A report released last week by Florida Atlantic University, in partnership with researchers at Florida International University, shows that Florida continues to have housing markets that are "significantly" overvalued, even with prices starting to come down. 

Specifically, two Tampa Bay cities rank in the Top 5 and three cities make up the Top 10. That means homebuyers in these housing markets are shelling out more for homes that typically wouldn't cost as much.

While Atlanta, Georgia, and Detroit, Michigan took the No. 1 and 2 spots respectively, Tampa was a relatively close No. 3. 

"Florida is the state where prices are well out of line with historical trends," a news release of the report said.

Data show that as of the end of April, Tampa homebuyers are paying an average of $367,956 for a home that typically would be expected to sell for only an average of $255,552. That's nearly a 44% premium — meaning prices are "above the area's long-term pricing trend that buyers must pay." 

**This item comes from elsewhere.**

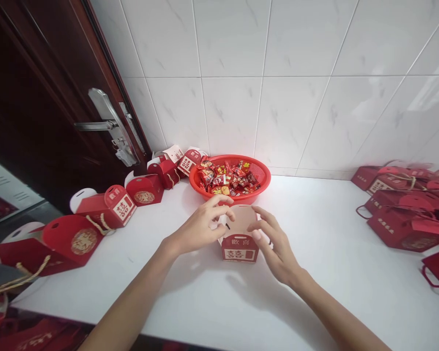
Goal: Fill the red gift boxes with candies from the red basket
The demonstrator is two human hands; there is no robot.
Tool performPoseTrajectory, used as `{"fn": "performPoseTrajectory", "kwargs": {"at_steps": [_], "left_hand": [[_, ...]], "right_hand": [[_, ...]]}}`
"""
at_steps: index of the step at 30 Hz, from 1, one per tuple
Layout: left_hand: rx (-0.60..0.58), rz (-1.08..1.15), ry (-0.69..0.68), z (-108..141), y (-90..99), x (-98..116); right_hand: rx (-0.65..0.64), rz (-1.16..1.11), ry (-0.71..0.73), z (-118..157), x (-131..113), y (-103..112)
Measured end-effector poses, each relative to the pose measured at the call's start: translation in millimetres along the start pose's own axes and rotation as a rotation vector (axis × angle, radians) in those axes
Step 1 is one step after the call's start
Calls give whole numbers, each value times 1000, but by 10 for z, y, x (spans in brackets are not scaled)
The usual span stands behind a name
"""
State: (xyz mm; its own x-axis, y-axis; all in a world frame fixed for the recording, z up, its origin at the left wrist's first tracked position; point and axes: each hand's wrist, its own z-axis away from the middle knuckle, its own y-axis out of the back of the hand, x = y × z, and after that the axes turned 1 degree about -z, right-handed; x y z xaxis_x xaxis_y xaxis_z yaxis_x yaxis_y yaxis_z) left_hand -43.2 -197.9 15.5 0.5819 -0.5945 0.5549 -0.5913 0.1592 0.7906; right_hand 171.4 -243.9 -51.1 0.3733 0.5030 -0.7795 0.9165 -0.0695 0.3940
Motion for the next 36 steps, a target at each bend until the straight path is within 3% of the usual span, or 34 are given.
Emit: {"fn": "performPoseTrajectory", "kwargs": {"at_steps": [4, 6, 17, 31, 36], "left_hand": [[-68, -104, -91, -20, 18, -8], [-117, -149, -95, -14, 8, -21], [-209, -57, 99, 71, 28, -68], [-339, -192, 73, 64, -2, -22], [-378, -249, 142, 93, -10, -32]], "right_hand": [[205, -115, -184, -18, 62, 128], [226, -187, -282, -42, 104, 178], [75, -285, -447, -37, 128, 152], [-20, -570, -472, -2, 105, 104], [-65, -649, -471, 5, 87, 79]]}}
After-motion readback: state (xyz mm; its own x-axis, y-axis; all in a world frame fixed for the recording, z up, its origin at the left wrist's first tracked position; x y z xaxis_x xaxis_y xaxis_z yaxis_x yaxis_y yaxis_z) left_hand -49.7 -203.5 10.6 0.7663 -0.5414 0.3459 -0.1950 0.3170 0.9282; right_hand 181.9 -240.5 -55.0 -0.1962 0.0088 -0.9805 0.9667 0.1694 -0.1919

Right behind Tampa on the list was North Port at No. 4 and Cape Coral/Fort Myers at No. 5. Both cities show premiums of over 43%. 

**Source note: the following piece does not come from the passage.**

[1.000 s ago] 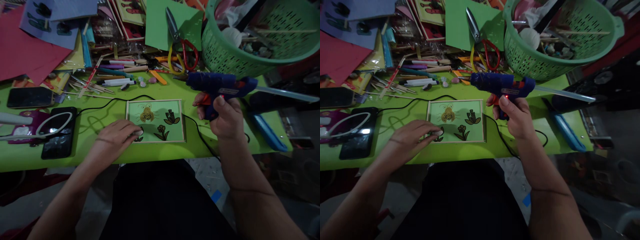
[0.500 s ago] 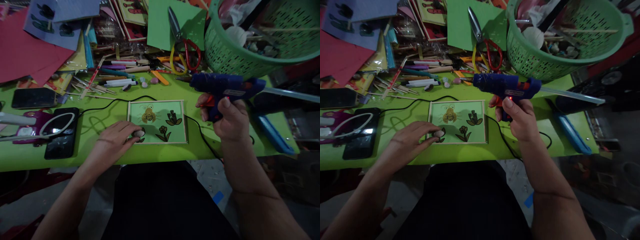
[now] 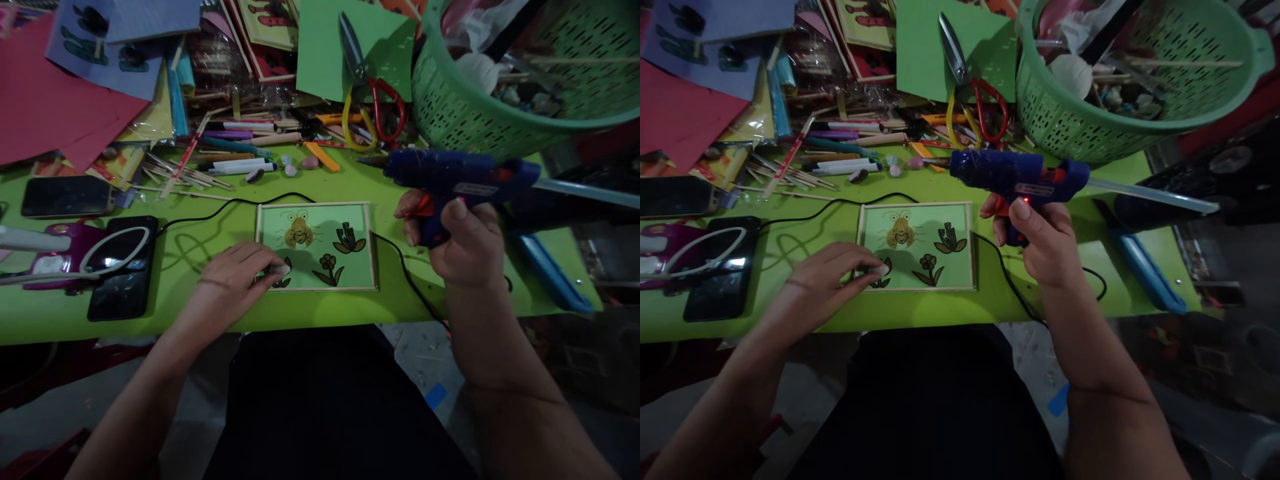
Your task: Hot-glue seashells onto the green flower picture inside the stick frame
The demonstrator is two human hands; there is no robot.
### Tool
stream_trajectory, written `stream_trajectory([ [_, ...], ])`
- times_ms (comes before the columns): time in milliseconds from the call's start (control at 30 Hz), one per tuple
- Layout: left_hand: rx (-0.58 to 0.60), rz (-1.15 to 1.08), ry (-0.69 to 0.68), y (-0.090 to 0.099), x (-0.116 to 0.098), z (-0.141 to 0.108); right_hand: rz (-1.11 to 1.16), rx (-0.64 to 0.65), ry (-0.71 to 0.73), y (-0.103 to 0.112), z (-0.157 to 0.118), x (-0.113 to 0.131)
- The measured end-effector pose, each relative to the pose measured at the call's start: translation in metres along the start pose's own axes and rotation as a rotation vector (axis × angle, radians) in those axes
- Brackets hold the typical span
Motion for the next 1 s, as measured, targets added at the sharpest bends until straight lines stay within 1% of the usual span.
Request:
stream_trajectory([
  [200,0.018,-0.024,0.021,-0.001,0.003,-0.001,-0.006,0.025,0.023,0.0,0.001,0.001],
  [367,0.01,-0.016,0.023,-0.003,0.003,-0.001,-0.04,0.029,0.014,-0.001,0.0,0.001],
  [467,0.017,-0.013,0.034,-0.004,0.003,0.0,-0.011,0.024,-0.004,-0.002,-0.001,0.002],
  [633,0.042,-0.051,0.06,-0.002,0.005,-0.001,0.049,0.064,-0.02,-0.003,0.0,0.002],
  [700,0.024,-0.087,0.087,0.003,0.009,-0.003,0.053,0.078,-0.022,-0.003,0.001,0.0],
  [800,-0.034,-0.08,0.112,0.012,0.02,-0.001,0.049,0.081,-0.075,-0.002,0.004,-0.005],
  [900,-0.066,-0.005,0.074,0.017,0.034,0.008,0.047,0.07,-0.147,-0.002,0.008,-0.009],
  [1000,-0.057,0.068,0.045,0.015,0.045,0.017,0.025,0.058,-0.205,-0.004,0.009,-0.011],
])
Point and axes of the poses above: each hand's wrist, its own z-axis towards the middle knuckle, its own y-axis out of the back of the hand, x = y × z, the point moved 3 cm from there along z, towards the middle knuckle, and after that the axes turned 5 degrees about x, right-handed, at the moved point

Other overvalued Florida cities include Lakeland, Palm Bay, Jacksonville, Deltona, Orlando and Miami. You can find the full rankings of cities here

“Florida is so overvalued almost certainly because of the increased demand to live here combined with a shortage of available housing units,” said Ken H. Johnson, Ph.D., an economist in FAU’s College of Business. “There are just not enough roofs to go around, given our population and Florida’s stature as a prime destination.”

Researchers did express concern that despite Florida's housing prices falling similarly to other states across the U.S., many expect housing prices and rents to remain high. High enough to outpace local annual incomes, FIU Dr. Eli Beracha said.